• [What you will do]: Transcribe exactly the lines from the one containing "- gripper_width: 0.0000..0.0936" through the end of the data, both included. Leave out pictures.

• [Information provided]:
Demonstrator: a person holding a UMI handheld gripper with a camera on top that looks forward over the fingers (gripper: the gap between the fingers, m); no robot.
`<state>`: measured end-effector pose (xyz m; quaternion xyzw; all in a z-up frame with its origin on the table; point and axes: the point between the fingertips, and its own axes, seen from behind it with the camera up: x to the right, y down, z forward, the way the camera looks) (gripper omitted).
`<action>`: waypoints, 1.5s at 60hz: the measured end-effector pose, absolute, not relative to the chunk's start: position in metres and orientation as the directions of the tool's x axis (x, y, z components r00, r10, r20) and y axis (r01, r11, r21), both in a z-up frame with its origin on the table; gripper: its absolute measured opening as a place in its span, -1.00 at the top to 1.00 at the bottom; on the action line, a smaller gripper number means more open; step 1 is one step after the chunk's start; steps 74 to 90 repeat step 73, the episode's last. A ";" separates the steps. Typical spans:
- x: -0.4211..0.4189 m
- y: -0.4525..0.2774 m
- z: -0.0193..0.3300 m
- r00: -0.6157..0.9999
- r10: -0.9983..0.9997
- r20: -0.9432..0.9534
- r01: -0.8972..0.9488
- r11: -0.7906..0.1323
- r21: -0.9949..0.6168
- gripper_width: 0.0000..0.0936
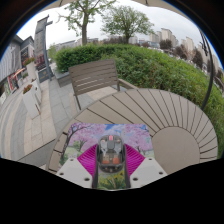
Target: Arrange mouse
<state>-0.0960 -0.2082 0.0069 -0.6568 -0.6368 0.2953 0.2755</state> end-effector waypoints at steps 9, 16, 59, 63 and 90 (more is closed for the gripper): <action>-0.092 -0.205 -0.016 0.021 0.999 0.028 0.677 0.006 -0.736 0.03; -0.076 -0.208 0.007 0.029 1.000 0.000 0.713 -0.021 -0.701 -0.81; 0.196 -0.145 0.249 0.095 0.994 0.047 0.763 -0.043 -0.644 -0.80; 0.199 -0.140 0.250 0.114 0.993 0.043 0.763 -0.060 -0.644 -0.80; 0.205 -0.138 0.249 0.104 0.994 0.041 0.760 -0.053 -0.648 -0.81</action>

• [Task output]:
- gripper_width: 0.0000..0.0936
Target: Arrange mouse
<state>-0.0960 -0.2082 0.0069 -0.6568 -0.6368 0.2953 0.2755</state> end-effector waypoints at steps 9, 16, 59, 63 and 90 (more is closed for the gripper): <action>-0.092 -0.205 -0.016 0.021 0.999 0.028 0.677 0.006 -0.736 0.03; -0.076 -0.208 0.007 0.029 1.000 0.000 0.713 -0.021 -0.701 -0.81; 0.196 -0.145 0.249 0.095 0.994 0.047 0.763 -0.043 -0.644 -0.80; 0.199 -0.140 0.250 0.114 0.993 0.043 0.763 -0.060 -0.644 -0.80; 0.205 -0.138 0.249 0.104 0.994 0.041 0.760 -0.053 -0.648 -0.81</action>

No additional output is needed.